O relator especial ainda reclama que alguns governos citaram “covardemente a incerteza científica e narrativas financeiras incompletas para atrasar a tomada de medidas que são desfavoráveis a interesses poderosos”.

“Em vez de seguir os conselhos científicos para adotar medidas mais rigorosas de teste e contenção, certos líderes do governo apresentaram argumentos desonestos em apoio a suas abordagens, particularmente a justificação econômica de não impor um confinamento, sacrificando efetivamente a vida de seus cidadãos, em particular comunidades de baixa renda e minorias, trabalhadores e pessoas idosas”, escreveu Tuncak no relatório, que teve trechos divulgados pelo portal.
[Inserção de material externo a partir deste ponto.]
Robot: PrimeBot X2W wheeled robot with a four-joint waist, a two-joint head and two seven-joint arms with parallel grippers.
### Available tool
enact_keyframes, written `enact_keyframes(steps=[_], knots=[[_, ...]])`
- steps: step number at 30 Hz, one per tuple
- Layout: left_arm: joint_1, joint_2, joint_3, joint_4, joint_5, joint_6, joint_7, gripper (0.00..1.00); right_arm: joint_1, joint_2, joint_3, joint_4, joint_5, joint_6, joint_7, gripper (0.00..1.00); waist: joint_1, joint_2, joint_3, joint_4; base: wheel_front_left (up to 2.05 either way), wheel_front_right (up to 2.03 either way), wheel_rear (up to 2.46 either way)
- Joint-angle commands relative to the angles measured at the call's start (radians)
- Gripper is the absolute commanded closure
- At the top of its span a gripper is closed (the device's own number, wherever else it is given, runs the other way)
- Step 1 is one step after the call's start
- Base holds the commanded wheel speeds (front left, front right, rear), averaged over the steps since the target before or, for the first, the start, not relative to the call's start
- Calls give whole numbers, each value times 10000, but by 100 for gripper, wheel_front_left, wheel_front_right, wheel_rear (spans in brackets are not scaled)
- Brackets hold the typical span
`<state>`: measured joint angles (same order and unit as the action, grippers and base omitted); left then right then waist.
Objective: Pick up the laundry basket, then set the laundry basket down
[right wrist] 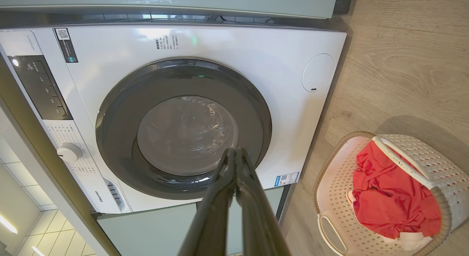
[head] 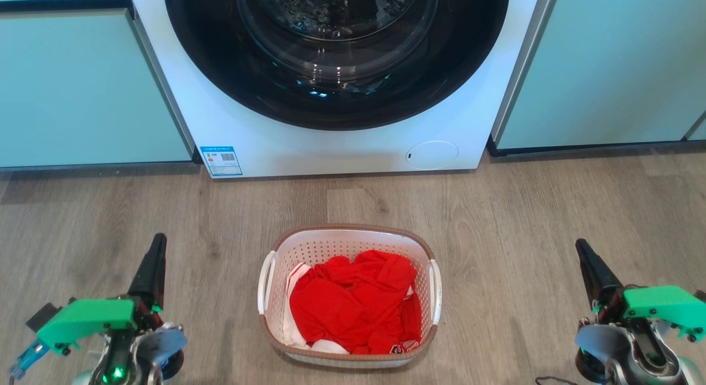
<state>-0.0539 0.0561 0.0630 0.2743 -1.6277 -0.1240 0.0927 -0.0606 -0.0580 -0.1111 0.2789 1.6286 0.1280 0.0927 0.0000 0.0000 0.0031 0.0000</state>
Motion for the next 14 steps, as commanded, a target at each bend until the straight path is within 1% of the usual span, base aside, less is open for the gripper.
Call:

Como Tunkat concluiu o mandato, o informe será apresentado pelo novo relator, Marcos Orellana, que, nesta segunda, defendeu a abertura de um inquérito diante dos ataques contra o meio ambiente e direitos humanos que continuam no Brasil. "O país foi por muitos anos uma liderança. Mas, tristemente, está em uma regressão profunda. Sem um controle, a situação no Brasil não será apenas uma calamidade ao país, mas uma ameaça global”, apontou.

A diplomata Maria Nazareth Farani Azevedo por sua vez, defendeu a soberania do país e argumentou que as recomendações do relator sobre um inquérito ou a realização de uma sessão especial "claramente ultrapassa seu mandato". Ela não conseguiu finalizar o discurso por conta do tempo determinado para cada participante. 

Amazônia e Pantanal

O presidente Jair Bolsonaro segue negando os estragos das queimadas pelo Brasil. O chefe do Executivo voltou a dizer que o país é exemplo para o mundo na questão ambiental, apesar de pesquisas mostrarem que os incêndios têm aumentado no Pantanal e na Amazônia. A declaração ocorreu no último dia 18.

Bolsonaro disse ainda que há "alguns focos de incêndio pelo país" e que isso "tem ocorrido ao longo dos anos". "E temos sofrido uma crítica muito grande. Porque, obviamente, quanto mais nos atacarem, mais interessa aos nossos concorrentes, para aquilo que temos de melhor, que é o nosso agronegócio", destacou.

Em referência às críticas de outros países sobre as queimadas no Pantanal e na Amazônia, Bolsonaro rebateu ressaltando que o Brasil "é um exemplo para o mundo". E alfinetou. "Países outros que nos criticam não têm problema de queimada porque já queimaram tudo no seu país. Temos a matriz mais limpa energética do mundo. Nós, proporcionalmente, ocupamos uma menor área para agricultura ou para a pecuária do que qualquer outro país do mundo. Nós somos um exemplo para o mundo”, justificou.

Ainda na semana passada, a França se opôs ao acordo comercial entre a União Europeia (UE) e o Mercosul do modo como está estabelecido. O governo alegou impacto ambiental e a falta de medidas para garantir que os compromissos contra o desmatamento sejam levados a cabo.

No mesmo dia, após um estudo encomendado pelo governo francês apontar que o desmatamento poderia aumentar por conta das maiores exportações do Brasil, o primeiro-ministro da França, Jean Castex, se manifestou por meio das redes sociais e escreveu que "o desmatamento ameaça a biodiversidade e perturba o clima. O relatório apresentado confirma a posição da França de se opor ao projeto de acordo UE-Mercosul, tal como está. A consistência dos compromissos ambientais do nosso país e da Europa depende disso”, alegou.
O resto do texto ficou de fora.